Exercise: Up to and including the line with "Target: black plastic basket", please set down the entries below exactly, starting from the first line.

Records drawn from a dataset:
==========
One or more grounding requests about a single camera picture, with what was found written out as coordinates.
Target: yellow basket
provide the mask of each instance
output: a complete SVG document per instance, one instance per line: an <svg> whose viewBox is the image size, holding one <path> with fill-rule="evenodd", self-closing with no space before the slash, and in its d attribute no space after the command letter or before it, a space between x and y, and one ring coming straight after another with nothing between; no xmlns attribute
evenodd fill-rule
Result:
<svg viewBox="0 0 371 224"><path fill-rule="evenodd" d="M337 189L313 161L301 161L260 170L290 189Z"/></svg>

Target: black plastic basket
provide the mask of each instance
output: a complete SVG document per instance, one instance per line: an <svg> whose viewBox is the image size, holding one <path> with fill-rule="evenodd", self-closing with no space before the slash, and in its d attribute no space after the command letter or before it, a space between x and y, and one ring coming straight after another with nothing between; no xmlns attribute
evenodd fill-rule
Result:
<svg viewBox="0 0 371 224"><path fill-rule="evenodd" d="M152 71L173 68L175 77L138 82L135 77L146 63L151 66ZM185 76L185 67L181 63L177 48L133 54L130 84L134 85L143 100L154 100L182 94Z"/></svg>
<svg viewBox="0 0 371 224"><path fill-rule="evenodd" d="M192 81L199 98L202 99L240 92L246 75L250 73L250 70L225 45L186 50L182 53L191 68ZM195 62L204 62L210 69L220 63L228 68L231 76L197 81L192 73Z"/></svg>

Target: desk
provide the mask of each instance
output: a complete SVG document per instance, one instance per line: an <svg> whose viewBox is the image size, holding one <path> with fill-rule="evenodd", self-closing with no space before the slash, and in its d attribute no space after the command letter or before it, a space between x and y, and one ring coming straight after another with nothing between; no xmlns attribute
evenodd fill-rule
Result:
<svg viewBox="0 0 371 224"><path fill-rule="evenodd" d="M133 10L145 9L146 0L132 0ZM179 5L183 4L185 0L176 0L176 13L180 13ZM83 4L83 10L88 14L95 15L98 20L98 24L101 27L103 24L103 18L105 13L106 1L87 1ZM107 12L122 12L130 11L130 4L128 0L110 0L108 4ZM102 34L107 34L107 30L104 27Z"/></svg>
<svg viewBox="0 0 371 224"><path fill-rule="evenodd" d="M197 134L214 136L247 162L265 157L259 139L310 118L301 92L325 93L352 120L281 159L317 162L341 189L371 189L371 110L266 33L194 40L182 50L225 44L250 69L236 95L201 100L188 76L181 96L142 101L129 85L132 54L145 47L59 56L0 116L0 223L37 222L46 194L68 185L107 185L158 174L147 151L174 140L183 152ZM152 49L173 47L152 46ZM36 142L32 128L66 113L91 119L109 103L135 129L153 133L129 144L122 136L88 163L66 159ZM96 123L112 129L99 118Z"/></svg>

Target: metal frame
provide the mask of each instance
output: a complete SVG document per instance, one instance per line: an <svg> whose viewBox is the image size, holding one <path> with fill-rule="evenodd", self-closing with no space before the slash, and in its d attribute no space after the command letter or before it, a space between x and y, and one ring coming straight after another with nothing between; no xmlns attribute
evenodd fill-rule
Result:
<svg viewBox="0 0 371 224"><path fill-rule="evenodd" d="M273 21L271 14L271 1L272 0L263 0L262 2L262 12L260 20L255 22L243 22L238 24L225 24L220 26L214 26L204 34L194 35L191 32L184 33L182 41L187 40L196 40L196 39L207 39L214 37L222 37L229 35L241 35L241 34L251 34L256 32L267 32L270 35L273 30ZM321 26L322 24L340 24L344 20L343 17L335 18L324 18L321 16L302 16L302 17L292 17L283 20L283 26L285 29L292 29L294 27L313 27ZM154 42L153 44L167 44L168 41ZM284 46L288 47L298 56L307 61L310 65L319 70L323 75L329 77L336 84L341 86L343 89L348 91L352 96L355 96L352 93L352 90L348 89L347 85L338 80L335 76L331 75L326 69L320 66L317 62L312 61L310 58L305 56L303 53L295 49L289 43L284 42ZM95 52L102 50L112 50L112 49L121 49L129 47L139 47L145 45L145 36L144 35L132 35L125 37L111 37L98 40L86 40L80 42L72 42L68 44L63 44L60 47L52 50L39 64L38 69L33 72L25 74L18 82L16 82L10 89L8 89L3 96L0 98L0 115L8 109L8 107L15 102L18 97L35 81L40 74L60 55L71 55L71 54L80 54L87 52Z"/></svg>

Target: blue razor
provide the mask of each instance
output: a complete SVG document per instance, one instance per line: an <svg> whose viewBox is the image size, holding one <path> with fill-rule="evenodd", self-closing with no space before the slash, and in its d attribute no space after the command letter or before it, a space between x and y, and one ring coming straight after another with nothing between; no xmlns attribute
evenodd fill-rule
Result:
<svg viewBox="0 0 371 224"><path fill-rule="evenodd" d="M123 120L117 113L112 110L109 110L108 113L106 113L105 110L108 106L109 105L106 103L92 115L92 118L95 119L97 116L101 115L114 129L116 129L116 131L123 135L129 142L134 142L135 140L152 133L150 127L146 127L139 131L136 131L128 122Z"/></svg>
==========
Exercise response:
One or more grounding requests about a single camera picture, with what was found written out as coordinates.
Target: yellow basket
provide the mask of each instance
output: a complete SVG document per instance, one instance per line: an <svg> whose viewBox is the image size, holding one <path> with fill-rule="evenodd", self-closing with no space before the slash, and in its d attribute no space after the command letter or before it, a space between x and y, and one ring coming straight after another with nothing between; no xmlns attribute
evenodd fill-rule
Result:
<svg viewBox="0 0 371 224"><path fill-rule="evenodd" d="M337 189L313 161L301 161L260 170L290 189Z"/></svg>

Target: black plastic basket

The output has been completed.